Los enterradores y los economistas

cementerioLuis García Montero – Comité de Apoyo a ATTAC.

Es peligroso que los oficios pierdan el sentido. Hamlet lo descubrió al ver el desinterés con el que los sepultureros hacían su trabajo mientras enterraban a Ofelia. Una escena conmovedora en la tragedia del enamorado se convertía en rutina laboral y en falta de respeto. Cuando se espera la compasión, la inquietud compartida, aparece el hastío y las ruedas cotidianas de una maquinaria sin ojos. Trabajar cansa y, a veces, acaba también con los escrúpulos. La tecnocracia entiende poco de compromisos humanos.

Shakespeare abrió con su famoso episodio una larga tradición literaria. La falta de respeto en el duelo y en el cementerio ocupó un lugar de privilegio en la mirada esperpéntica de Valle-Inclán. La mala suerte acompañó hasta el final a Max Estrella, el divino poeta y maltratado protagonista de Luces de bohemia. Más que un ataúd tuvo una chapuza. El brillo de un clavo impertinente astilló la madera mal trabajada para perforar la sien inerme del cadáver. El empleado de la funeraria perdió la paciencia ante las indecisiones de la familia y los amigos porque le esperaba el negocio de otro entierro. Y los sepultureros no se avergonzaron de hacer las cuentas de sus ganancias entre la melancólica gravedad de las tumbas. Mientras Rubén Darío y el Marqués de Bradomín cerraban una época gloriosa del arte con una conversación derrotada, ellos calcularon los beneficios del dolor y la muerte. No dudaron tampoco al certificar que el olvido es una epidemia social muy generalizada. El muerto al hoyo y el vivo al bollo.

León Felipe entendió el significado de esta dinámica impía y la relacionó con la fragilidad de los oficios. La rutina, esa gran empresaria del aburrimiento y la deshumanización, hace reformas laborales por su cuenta para degradar las horas de trabajo. “Para enterrar a los muertos como debemos –escribió el poeta- cualquiera sirve, cualquiera…menos un sepulturero”.

¿Y para hacer números? Todos estamos haciendo muchos números en los últimos años. Las amas de casa, incluso en las familias que disfrutan de algún trabajo estable, retuercen los números para llegar a fin de mes. Los parados con subsidio suman esfuerzos y restan días para mantenerse a flote en una normalidad cada vez más precaria. Los parados sin subsidio multiplican la oscuridad de los abismos y buscan un familiar o un amigo que quiera dividir su dinero por amor y solidaridad. Para hacer números como se debe, cualquiera sirve, cualquiera… menos un economista oficial.

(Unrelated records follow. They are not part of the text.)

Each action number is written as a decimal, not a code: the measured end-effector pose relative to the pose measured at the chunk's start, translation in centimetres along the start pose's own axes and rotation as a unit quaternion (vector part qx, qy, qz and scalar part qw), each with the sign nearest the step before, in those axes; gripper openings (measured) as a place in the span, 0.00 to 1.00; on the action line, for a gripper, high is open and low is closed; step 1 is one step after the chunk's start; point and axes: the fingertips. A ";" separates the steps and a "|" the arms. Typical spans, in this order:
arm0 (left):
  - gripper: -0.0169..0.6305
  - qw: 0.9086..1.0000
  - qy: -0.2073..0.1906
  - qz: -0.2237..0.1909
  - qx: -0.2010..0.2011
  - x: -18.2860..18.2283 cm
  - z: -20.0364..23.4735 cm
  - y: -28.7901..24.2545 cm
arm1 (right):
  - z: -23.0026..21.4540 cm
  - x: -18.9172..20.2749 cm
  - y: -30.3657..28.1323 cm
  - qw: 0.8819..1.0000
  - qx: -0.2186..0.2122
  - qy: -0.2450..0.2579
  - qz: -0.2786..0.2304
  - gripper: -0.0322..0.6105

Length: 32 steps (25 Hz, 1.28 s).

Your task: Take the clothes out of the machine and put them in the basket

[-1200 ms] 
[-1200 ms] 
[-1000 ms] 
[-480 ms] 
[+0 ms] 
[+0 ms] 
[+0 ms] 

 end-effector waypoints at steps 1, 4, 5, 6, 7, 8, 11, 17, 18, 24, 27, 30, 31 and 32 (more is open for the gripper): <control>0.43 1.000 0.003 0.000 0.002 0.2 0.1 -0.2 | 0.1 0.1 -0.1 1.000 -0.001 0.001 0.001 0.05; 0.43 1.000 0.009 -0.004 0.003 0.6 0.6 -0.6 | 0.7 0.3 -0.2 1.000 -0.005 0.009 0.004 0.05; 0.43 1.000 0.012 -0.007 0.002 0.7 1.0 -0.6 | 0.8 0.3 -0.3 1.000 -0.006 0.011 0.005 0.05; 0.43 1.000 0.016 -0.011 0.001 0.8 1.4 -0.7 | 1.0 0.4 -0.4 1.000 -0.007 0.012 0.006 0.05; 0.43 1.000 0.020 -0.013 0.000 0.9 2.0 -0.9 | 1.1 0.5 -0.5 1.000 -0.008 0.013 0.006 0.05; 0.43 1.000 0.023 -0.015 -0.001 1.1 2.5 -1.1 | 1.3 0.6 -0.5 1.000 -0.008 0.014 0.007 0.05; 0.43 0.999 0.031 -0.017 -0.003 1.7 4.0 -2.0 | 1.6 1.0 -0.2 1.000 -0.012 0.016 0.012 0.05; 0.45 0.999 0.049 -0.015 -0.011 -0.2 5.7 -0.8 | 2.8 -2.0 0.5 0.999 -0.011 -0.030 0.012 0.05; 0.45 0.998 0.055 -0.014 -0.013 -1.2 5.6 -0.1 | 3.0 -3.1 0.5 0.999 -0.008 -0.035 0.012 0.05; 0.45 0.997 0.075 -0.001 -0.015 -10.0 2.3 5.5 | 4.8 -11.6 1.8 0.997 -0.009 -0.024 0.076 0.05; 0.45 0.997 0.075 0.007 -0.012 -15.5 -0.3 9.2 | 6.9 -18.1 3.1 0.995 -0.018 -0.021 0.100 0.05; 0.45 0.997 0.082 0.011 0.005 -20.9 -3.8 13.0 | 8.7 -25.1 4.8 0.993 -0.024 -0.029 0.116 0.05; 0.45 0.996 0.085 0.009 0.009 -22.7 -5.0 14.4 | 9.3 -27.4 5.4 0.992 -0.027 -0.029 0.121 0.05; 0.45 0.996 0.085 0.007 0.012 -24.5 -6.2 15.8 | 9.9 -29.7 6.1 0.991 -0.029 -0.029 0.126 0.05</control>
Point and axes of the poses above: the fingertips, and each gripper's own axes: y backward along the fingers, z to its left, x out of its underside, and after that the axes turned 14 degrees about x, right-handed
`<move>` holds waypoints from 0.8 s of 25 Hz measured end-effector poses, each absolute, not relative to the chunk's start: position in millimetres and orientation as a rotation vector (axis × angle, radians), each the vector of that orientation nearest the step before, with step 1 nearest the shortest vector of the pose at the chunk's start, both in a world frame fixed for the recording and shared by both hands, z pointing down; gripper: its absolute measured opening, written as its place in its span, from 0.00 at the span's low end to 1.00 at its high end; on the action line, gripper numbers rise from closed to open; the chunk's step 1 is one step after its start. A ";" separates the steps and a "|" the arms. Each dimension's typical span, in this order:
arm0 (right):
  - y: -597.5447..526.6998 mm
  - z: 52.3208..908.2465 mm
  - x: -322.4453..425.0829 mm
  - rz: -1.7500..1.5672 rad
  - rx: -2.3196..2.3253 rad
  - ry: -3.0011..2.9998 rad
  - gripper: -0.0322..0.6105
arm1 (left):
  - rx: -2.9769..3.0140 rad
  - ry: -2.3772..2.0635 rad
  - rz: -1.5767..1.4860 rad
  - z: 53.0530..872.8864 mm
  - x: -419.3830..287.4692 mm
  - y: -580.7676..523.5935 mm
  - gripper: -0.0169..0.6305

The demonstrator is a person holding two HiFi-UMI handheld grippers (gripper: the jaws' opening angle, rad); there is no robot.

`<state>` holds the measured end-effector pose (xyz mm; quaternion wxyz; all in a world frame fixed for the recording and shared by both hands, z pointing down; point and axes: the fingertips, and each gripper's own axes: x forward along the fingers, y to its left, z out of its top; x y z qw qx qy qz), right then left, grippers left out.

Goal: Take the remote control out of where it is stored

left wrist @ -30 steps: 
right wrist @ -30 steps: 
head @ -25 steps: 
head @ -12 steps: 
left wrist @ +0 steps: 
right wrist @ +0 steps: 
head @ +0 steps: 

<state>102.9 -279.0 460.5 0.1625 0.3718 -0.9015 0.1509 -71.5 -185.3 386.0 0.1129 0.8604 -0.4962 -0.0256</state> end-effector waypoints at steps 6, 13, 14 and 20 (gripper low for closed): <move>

Añado el adjetivo oficial porque conozco y leo a economistas que están haciendo cuentas con la gente para analizar las causas del naufragio y buscar alternativas. Ellos siguen encontrando un sentido humano a su oficio. Se conmueven en los entierros, saben que el golpe de un ataúd sobre la tierra es algo terriblemente serio. Pero llevo muchos meses pensando en los otros economistas, en los que trabajan para los bancos, las oficinas de especulación, los gobiernos y las instituciones financieras internacionales. Su rutina laboral los ha convertido en sepultureros sin alma. Aunque hay una diferencia. La deshumanización de los enterradores literarios se debe al aburrimiento de una práctica cotidiana. El frío de los ejerciciones económicos mantiene peligrosamente viva la curiosidad. Esto parece ya sadismo.

La avaricia quiere saber más porque es insaciable. La crisis económica no deja de ser un gran laboratorio que trata como conejillos de Indias a las personas y a los países. El último experimento sádico de los economistas oficiales se ha dado en Chipre. Vamos a ver, ¿qué pasa si a los ciudadanos de un país europeo se les quita una parte de sus ahorros para sanear los malos negocios de los especuladores? Esta crisis empezó por un experimento de calado político: la desregulación de los procesos económicos con una legalidad al servicio de la usura. Y desde esa primera indagación, de quiebra en quiebra, de pregunta en pregunta, de banco hundido en banco saneado, de recorte nacional en desmantelamiento general de los servicio públicos, hemos llegado a la santificación del empobrecimiento. Y con el corralito de Chipre se nos avisa. Los economistas oficiales son sepultureros creativos porque no paran de inventar procedimientos para acumular más tierra sobre nuestros cadáveres.

De algo se tiene que vivir, ya lo sabemos. Pero no deja de ser inquietante la degradación de los oficios. Da terror imaginarse una sociedad en la que los profesores trabajen para crear analfabetos, los médicos para agravar enfermedades y los jueces para dignificar a los asesinos. ¿Ese es el futuro? Es, cuando menos, la lógica de los economistas oficiales. Nos entierran sin respeto y, además, no pierden la curiosidad. Experimentan con nuestros funerales.